Raw-Water Washdown Systems

Points to consider when choosing a washdown system for your boat.
Through-Hull Fitting
This intake through which water from lake, bay or sea is fed to the pump is crucial. The best systems are fitted with a proper seacock, not just a valve. Unlike a valve, a seacock incorporates a mounting flange to be used with a backing plate plus a grease fitting, can be disassembled for service, and has a handle that indicates the open and closed positions at a glance. If metal, it will have a stud for attaching a bonding wire. Shared Intakes
There are many successful washdown installations that share a raw-water intake with a livewell system. This is accomplished by installing a T-fitting or Y-valve on the intake hose. The advantage is the use of one through-hull fitting instead of two. A disadvantage is possible reduced pressure to either system when the other is operating.
A strainer helps ensure reliability. So-called “scoop” strainers screw directly into the seacock and fasten to the bottom of the hull. There are also strainers, known as “basket strainers,” that install in-line on the intake hose run. Using a scoop means fewer connections, and fewer opportunities for leaks; using a basket makes clearing an obstruction easier.
Intake Hose
This should be a nylon-reinforced, smoothbore hose rated to not collapse under the pressure of the pump. Many seasoned boaters prefer expensive “sanitation” hose for washdown use, though clear, reinforced hose allows one to see if any detritus has been sucked up. The hose should be double-clamped to both the seacock and the pump intake. Do not use rigid tubing for this hose run: It’s not flexible enough.
Supply Hose
While the same hose used at the through-hull may be used for supply, rigid tubing is often used to carry water from the pump to the spigot. Tubing doesn’t collapse and is of small diameter, making it easy to run and install. Tubing can become brittle due to ultraviolet light exposure, so be sure its run is concealed — or wrap exposed tubing in tape or run it inside looming — where it passes beneath or behind hawseholes or other places where sunlight can “sneak” in.
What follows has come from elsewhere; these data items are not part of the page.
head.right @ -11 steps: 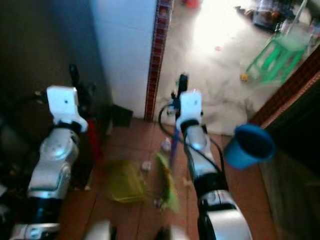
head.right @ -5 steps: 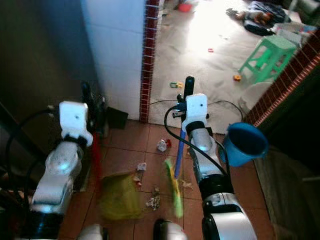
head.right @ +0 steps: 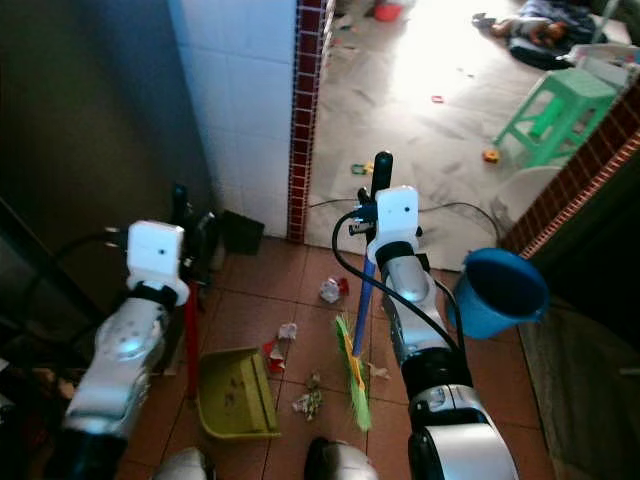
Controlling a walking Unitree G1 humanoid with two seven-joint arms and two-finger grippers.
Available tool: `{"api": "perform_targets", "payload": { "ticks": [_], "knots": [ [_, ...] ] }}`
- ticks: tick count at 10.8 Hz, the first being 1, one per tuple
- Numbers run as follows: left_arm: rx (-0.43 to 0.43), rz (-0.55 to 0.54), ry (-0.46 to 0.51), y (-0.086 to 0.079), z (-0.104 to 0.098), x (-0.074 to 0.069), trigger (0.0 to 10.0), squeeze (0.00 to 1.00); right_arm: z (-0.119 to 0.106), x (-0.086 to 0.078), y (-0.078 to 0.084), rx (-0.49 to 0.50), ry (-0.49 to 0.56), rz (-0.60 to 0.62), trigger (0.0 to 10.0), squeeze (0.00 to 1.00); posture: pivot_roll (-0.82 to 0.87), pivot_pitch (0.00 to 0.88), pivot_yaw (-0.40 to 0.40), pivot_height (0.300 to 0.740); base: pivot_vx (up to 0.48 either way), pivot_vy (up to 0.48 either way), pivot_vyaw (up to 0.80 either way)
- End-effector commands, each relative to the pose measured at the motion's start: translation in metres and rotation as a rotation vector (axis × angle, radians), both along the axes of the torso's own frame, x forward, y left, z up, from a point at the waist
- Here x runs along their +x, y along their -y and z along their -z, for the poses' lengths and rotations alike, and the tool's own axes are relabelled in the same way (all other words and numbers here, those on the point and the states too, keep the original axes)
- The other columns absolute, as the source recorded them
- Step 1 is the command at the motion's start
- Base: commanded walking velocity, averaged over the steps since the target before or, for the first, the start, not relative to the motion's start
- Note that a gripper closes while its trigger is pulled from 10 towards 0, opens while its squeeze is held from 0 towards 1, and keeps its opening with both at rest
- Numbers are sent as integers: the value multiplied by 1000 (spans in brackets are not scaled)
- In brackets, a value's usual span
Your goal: Sweep floor
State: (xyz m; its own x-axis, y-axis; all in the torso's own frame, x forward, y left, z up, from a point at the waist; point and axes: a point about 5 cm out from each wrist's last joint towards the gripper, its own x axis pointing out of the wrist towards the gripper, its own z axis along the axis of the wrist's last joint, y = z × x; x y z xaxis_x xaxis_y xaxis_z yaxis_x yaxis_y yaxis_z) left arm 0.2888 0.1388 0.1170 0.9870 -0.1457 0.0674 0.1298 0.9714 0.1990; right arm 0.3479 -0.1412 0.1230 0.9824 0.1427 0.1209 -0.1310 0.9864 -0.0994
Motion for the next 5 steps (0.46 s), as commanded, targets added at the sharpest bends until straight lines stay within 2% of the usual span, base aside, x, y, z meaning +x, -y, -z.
{"api": "perform_targets", "payload": {
  "ticks": [1,3,4,5],
  "knots": [
    [9,27,42,5,-8,3,10000,0,-9,3,3,-15,31,2,10000,0,70,56,-78,740,0,0,0],
    [9,29,48,5,-7,3,10000,0,-9,3,3,-16,31,2,10000,0,70,56,-78,740,0,0,0],
    [-11,47,-76,25,32,19,10000,0,-6,2,6,-35,0,13,10000,0,30,79,-83,740,0,0,0],
    [-44,45,-106,28,38,21,10000,0,-5,2,7,-30,-16,16,10000,0,23,84,-84,740,0,0,0]
  ]
}}
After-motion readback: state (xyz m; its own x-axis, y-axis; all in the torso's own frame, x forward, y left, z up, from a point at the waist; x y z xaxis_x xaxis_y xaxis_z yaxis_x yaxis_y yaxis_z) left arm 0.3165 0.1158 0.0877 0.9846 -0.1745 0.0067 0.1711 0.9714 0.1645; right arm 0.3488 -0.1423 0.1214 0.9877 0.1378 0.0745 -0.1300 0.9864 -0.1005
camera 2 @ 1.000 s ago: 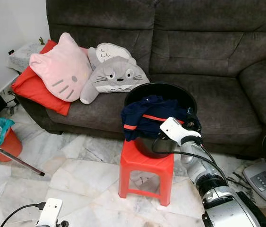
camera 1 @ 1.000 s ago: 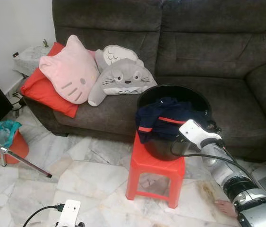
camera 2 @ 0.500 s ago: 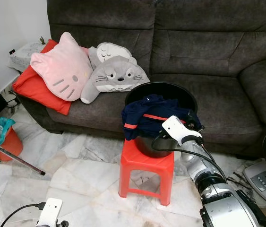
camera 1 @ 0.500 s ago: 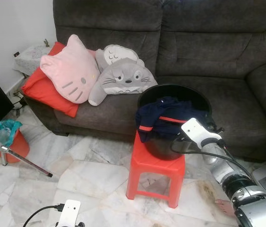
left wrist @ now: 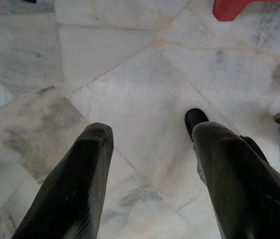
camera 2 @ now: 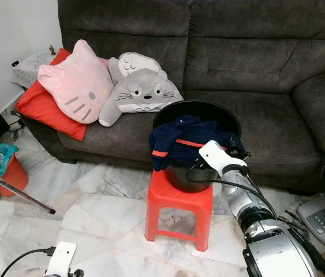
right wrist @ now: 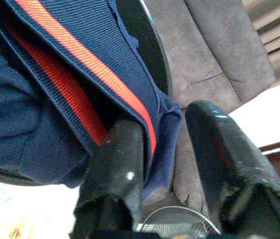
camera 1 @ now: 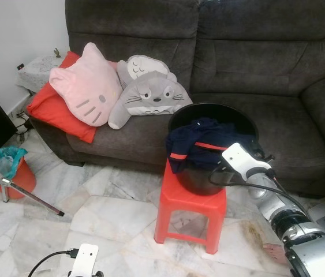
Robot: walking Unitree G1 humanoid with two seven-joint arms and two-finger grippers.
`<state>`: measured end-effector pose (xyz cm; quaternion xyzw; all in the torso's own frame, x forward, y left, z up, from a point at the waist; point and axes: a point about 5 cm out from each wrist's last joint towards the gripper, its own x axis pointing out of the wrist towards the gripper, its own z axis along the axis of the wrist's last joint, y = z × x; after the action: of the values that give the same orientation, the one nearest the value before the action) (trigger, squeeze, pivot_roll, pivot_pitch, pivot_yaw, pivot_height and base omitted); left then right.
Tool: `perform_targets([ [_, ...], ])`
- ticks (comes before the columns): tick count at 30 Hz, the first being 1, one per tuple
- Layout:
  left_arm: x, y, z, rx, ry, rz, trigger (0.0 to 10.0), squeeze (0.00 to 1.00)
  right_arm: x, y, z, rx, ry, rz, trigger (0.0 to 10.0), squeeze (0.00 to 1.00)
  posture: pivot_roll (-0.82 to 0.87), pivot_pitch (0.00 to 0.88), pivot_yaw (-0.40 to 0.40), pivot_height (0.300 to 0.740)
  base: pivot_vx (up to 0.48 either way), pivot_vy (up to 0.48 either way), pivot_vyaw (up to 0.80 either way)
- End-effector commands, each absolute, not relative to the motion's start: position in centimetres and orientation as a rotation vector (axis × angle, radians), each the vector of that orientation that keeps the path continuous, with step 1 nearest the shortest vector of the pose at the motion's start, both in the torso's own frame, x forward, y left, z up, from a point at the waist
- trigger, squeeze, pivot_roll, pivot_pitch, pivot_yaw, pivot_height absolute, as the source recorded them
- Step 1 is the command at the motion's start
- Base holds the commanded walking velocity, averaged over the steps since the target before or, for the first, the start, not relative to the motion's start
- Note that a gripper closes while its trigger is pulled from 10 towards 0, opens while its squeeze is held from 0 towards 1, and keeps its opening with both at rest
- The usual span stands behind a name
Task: Hang hanger
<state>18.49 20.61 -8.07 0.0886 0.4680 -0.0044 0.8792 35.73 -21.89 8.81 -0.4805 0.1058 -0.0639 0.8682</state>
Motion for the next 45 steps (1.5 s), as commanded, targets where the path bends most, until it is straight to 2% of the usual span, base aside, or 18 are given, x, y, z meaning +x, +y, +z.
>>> perform_targets([
  [1, 18.1, 20.9, -8.2, 0.198, 0.987, -0.007, 10.0, 0.00, 35.9, -21.8, 9.0, -0.989, 0.220, -0.133, 0.0, 0.00, -0.19, 0.000, 0.072, 0.740, 0.000, 0.000, 0.00],
  [20, 18.2, 20.8, -8.2, 0.200, 0.986, -0.007, 10.0, 0.00, 36.0, -21.7, 9.1, -0.953, 0.212, -0.142, 0.0, 0.00, -0.19, 0.000, 0.069, 0.740, 0.000, 0.000, 0.00],
  [26, 18.2, 20.8, -8.2, 0.200, 0.985, -0.005, 10.0, 0.00, 36.8, -21.8, 11.1, -0.824, 0.129, -0.183, 0.0, 0.00, -0.19, 0.000, 0.066, 0.740, 0.000, 0.000, 0.00],
  [29, 18.2, 20.8, -8.2, 0.200, 0.985, -0.005, 10.0, 0.00, 37.4, -21.5, 12.6, -0.816, 0.061, -0.192, 0.0, 0.00, -0.19, 0.000, 0.066, 0.740, 0.000, 0.000, 0.00],
  [33, 18.2, 20.8, -8.2, 0.201, 0.985, -0.004, 10.0, 0.00, 38.1, -21.1, 15.0, -0.706, -0.032, -0.228, 0.0, 0.00, -0.20, 0.000, 0.064, 0.740, 0.000, 0.000, 0.00],
  [35, 18.2, 20.8, -8.2, 0.201, 0.985, -0.003, 10.0, 0.00, 38.5, -20.9, 16.6, -0.572, -0.075, -0.239, 0.0, 0.00, -0.20, 0.000, 0.064, 0.740, 0.000, 0.000, 0.00],
  [40, 18.2, 20.8, -8.2, 0.200, 0.986, -0.001, 10.0, 0.00, 38.7, -20.5, 18.2, -0.399, -0.123, -0.207, 0.0, 0.00, -0.20, 0.000, 0.062, 0.740, 0.000, 0.000, 0.00],
  [45, 18.1, 20.8, -8.2, 0.201, 0.986, -0.001, 10.0, 0.00, 38.5, -20.5, 19.7, -0.320, -0.175, -0.210, 0.0, 0.00, -0.21, 0.000, 0.066, 0.740, 0.000, 0.000, 0.00],
])
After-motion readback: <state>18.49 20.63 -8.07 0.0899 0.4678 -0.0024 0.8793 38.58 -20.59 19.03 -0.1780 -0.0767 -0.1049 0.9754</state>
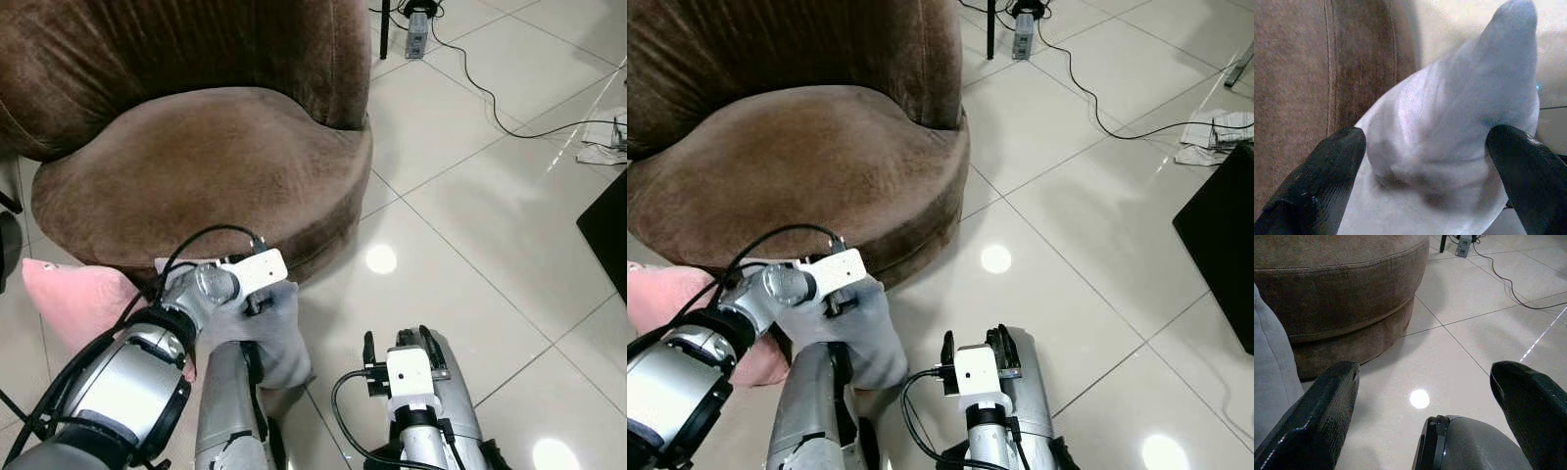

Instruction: Move the pillow to the sofa from floor

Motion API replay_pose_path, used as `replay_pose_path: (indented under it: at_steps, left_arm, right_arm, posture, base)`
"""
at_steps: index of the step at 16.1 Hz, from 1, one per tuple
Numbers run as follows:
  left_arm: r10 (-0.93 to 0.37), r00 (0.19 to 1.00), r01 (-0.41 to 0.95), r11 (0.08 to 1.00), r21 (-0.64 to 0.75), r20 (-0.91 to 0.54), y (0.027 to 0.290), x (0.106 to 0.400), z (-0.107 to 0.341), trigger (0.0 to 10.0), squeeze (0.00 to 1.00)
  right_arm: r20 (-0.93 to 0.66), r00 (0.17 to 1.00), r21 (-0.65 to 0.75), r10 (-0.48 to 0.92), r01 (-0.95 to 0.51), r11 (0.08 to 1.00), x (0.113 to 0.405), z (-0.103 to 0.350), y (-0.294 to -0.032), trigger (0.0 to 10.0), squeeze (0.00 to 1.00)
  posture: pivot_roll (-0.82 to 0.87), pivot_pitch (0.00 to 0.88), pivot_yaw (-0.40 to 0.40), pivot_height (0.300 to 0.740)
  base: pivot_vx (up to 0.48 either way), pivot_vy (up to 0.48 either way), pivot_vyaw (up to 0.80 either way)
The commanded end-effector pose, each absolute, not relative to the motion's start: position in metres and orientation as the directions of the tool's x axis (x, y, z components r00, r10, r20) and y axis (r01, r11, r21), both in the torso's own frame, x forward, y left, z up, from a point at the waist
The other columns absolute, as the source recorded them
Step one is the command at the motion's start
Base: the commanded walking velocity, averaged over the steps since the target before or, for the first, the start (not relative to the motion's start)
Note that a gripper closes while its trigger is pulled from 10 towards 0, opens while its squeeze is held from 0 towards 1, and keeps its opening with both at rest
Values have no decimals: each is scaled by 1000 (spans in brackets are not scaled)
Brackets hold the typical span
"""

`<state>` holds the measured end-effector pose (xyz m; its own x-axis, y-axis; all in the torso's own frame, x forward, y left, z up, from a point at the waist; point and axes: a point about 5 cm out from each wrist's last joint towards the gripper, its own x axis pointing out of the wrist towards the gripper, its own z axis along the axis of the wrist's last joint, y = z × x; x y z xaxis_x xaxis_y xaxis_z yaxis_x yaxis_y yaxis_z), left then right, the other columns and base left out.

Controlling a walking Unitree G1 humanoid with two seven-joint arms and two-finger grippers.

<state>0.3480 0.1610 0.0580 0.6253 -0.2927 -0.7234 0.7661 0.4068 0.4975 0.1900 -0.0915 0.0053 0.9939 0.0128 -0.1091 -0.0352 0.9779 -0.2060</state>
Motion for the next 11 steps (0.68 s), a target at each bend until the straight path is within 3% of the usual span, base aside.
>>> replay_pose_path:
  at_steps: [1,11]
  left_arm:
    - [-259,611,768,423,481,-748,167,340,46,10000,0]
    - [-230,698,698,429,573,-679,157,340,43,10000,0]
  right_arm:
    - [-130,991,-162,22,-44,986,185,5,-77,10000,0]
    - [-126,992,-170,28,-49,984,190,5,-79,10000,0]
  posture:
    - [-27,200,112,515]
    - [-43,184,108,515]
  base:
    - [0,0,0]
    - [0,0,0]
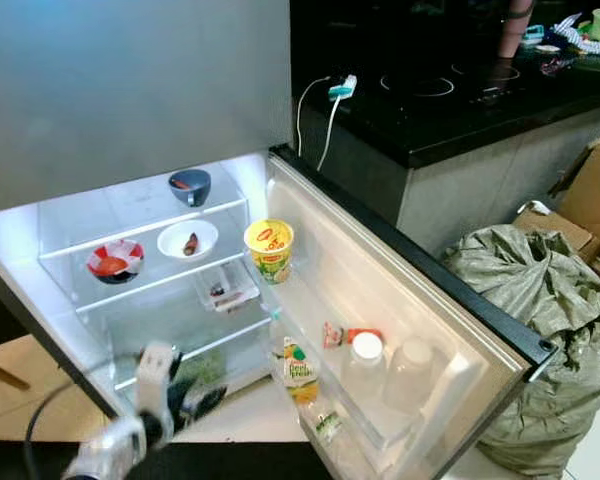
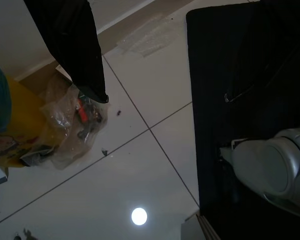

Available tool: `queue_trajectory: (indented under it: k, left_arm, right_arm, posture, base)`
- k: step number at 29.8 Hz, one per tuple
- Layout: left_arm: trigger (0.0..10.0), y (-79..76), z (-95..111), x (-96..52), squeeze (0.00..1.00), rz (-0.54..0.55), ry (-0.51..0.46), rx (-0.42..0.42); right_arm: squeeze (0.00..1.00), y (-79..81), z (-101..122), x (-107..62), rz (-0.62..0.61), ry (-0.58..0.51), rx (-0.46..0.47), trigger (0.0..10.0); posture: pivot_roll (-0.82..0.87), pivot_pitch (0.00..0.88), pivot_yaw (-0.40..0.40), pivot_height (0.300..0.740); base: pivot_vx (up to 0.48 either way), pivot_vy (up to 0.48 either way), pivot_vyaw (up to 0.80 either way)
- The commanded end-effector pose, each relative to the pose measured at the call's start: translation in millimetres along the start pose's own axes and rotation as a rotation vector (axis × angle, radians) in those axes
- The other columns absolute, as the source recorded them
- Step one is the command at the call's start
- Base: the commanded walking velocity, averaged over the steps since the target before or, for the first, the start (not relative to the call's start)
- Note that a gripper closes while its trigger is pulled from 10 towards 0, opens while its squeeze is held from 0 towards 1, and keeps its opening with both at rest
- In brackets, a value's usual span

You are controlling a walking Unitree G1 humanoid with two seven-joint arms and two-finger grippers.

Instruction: Restocking fridge

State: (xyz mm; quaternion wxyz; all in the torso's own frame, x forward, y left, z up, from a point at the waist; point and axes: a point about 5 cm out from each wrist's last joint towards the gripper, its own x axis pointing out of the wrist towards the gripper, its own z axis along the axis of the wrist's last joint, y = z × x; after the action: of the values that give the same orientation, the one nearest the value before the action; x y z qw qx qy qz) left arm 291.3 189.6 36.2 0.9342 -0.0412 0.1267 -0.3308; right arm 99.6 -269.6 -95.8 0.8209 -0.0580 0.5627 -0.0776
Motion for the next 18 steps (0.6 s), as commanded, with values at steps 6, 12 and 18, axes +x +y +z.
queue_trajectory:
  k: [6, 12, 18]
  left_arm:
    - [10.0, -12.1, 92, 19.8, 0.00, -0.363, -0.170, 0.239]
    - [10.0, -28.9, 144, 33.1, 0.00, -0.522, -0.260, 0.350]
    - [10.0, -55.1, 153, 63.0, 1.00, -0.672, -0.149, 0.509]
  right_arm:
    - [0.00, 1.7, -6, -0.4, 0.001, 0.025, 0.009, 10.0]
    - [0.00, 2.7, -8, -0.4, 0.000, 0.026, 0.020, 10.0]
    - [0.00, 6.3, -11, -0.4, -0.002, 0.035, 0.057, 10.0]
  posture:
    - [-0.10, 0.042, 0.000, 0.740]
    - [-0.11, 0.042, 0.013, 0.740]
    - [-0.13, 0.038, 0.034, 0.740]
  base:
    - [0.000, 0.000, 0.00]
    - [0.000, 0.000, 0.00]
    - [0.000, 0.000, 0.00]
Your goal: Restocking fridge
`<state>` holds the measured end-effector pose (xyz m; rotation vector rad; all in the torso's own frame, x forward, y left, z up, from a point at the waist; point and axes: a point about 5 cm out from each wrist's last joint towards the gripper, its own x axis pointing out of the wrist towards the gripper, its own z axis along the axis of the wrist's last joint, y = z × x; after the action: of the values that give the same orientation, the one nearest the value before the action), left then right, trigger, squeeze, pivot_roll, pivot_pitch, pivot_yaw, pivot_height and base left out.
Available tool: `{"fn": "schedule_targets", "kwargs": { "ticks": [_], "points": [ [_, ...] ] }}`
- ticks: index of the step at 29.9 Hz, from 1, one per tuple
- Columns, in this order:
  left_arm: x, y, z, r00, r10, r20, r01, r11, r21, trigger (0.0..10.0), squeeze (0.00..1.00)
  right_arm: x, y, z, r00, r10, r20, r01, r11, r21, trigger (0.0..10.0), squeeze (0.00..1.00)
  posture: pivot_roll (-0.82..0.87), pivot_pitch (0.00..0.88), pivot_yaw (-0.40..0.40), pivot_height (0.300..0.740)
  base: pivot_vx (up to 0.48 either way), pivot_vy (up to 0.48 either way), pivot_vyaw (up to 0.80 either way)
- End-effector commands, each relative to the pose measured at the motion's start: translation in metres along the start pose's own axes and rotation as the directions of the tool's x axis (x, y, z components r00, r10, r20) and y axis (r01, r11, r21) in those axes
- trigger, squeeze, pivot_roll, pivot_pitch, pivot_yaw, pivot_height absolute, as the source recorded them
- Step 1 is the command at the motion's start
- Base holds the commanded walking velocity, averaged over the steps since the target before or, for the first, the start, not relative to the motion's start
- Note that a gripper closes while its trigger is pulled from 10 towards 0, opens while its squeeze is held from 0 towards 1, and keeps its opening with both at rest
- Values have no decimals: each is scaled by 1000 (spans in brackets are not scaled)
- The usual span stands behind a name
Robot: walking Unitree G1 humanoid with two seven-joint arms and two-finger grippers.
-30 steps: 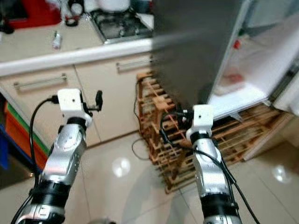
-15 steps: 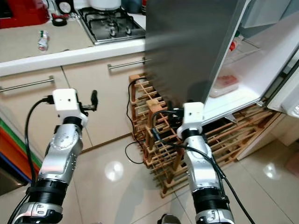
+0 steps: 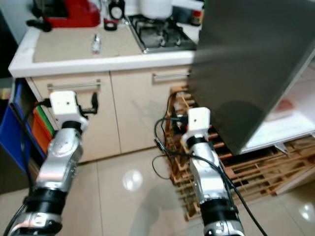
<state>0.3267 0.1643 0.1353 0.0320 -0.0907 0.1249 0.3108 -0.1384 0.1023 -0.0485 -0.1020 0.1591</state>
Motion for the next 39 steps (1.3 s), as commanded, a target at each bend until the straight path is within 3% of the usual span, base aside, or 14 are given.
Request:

Typically installed in order to hose down the self-bailing cockpit of a fishing boat, or as a means to clear stinky mud from anchor and chain before stowing them aboard, raw-water washdown systems add convenience for boaters. Here are some points to consider whether retrofitting your current boat or assessing the quality of the washdown system offered as an accessory aboard a boat you are buying.

Quick Tip: Always close all seacocks when leaving the boat unattended.